Requirement>
How many of the lines below contain "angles"? Reply with only that figure.

Supplied material>

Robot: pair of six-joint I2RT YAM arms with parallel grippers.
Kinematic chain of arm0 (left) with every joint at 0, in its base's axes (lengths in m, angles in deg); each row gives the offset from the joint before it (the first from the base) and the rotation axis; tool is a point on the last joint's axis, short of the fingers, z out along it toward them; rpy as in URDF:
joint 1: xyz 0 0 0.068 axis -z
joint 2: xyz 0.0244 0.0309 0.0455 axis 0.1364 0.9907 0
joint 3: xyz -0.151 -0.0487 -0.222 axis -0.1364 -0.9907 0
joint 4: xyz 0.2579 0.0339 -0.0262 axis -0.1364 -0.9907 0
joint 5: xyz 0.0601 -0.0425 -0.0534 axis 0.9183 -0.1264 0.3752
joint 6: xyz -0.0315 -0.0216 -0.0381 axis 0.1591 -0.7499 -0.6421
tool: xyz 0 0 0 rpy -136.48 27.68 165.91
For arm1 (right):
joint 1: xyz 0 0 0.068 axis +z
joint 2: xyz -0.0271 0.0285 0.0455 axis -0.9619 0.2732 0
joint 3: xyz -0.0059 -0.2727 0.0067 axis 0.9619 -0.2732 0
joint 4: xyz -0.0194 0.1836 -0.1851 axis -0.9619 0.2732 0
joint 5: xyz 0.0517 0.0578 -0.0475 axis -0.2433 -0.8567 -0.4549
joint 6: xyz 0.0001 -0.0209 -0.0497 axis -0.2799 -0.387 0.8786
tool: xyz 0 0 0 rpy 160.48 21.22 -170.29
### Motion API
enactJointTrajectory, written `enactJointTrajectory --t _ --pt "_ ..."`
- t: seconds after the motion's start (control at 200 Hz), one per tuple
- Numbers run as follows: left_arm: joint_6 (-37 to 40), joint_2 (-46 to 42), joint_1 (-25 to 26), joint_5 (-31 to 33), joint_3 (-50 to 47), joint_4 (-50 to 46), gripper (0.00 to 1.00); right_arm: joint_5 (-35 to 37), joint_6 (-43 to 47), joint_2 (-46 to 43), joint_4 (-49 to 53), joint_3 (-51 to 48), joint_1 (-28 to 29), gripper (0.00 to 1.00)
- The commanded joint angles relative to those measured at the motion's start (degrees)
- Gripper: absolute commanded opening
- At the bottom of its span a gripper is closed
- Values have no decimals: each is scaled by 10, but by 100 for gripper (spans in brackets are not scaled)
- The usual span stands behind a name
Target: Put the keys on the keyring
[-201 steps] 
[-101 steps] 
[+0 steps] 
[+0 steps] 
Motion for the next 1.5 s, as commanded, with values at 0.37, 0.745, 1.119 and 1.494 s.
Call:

Reply to the task>
2